At that point, a histopathology picture showed up uninvited in my mind and that's when things started to get awkward. Peripheral pallisading, myxoid stroma, artefactual clefting. None of that would be useful to talk to the patient about. She had probably never seen a histopathology picture. After a few quiet seconds I excused myself and went back to my preceptor. All she had to say was, "Good! I'm glad that you learned it's a basal cell carcinoma. Let's go take it out."

Cranial Week

Cranial week was an exercise in patience. An overview of the week goes something like this:

Eight to five every day for one week we were either in lecture learning about the anatomy, embryology, axis of motion, and dysfunctions of the various cranial bones and sacrum or we were in the lab with our hands on the heads of our partners trying to feel 'cranial motion.' Inherent cranial motion is the intrinsic motion of the brain, the involuntary rocking of the sacrum, and the waxing and waning of the cranium.

The sense of fullness or the widening of the distance between your hands is termed flexion or external rotation of the cranial bones. It's opposite is extension or internal rotation and both are related to a specific positioning of the sacrum. Bert and Ernie are often used to illustrate the difference between a flexed head and an extended head.

You may wonder why you have never heard of this type of motion. An arm has an shoulder, elbow, wrist, and digits full of joints that muscles act on to achieve a desired position. You have probably never heard of this type of motion because only a subset of a subset of medical professionals practice this type of medicine. Most DOs have some training in it, but a relatively small number actually work these techniques into their practice.

The week that we dedicated to 'cranial' would have gone much better if the teachers and proctors had been more credible human beings. Cranial motion is supposed to be just above the resolution of neural sensitivity in our hands, but tuning into the minuscule motions for the first time is difficult. Throughout the week when I responded that I couldn't feel my partner's head moving I got responses like:

-"If you were hallucinating, what would you be feeling?"

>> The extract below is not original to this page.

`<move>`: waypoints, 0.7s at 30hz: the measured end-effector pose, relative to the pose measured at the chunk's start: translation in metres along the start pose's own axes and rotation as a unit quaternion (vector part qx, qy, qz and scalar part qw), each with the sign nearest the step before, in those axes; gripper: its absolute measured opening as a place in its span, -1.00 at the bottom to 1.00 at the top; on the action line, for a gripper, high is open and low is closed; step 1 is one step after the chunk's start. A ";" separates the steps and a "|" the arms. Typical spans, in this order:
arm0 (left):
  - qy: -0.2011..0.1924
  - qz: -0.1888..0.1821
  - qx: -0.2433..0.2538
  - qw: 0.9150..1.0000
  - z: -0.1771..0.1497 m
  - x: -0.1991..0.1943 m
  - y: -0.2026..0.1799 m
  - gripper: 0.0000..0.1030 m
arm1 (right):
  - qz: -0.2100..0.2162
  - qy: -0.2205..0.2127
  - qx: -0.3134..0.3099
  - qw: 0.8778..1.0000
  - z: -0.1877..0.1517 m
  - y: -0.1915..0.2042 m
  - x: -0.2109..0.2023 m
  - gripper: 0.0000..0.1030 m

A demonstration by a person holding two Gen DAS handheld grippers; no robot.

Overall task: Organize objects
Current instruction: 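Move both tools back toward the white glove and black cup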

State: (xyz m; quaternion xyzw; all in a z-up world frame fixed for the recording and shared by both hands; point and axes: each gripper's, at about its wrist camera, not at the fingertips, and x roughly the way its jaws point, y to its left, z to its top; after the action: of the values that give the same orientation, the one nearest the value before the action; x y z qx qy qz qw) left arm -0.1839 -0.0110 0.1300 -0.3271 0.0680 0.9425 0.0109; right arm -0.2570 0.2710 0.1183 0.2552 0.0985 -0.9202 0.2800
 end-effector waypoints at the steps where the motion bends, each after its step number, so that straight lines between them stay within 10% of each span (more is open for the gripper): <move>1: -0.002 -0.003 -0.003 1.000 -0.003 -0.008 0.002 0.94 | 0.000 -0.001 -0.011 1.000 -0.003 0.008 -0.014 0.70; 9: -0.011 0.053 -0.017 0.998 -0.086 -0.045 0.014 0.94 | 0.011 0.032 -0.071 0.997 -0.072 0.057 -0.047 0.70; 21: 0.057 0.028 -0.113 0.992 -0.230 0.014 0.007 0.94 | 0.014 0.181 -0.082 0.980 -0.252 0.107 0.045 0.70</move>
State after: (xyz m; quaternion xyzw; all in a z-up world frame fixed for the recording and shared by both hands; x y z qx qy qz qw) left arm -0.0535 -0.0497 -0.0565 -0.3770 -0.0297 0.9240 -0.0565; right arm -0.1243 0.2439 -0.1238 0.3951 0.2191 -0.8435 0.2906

-"Pretend you are making it up. After a while you will believe you feel it so that you can feel it."

-"You have a very yellow aura about you. That means you need to stop concentrating so hard, back off, and tune into your right brain."

-"Those eddies of cerebrospinal fluid that you are sending across the brain to heal that suture are weak."

-"How's your shoulder feeling? I'm sending waves of positive energy to it."

Working under the assumption that the cranial bones move lead to some interesting anecdotes where practitioners were able to cure formerly incurable headaches, some types of blindness or deafness, fussy infants, and various types of back pain. I asked what I thought was a legitimate question in response to these anecdotes:

"If you are able to cure blindness, shouldn't inexpert students be able to cause blindness if they apply to much pressure or place a finger wrong in a certain area?"

The response was no, but I was never told why. Somehow, cranial is resistant to anything bad happening and the worst that can happen is you are no better off at the end of a treatment than you are at the beginning.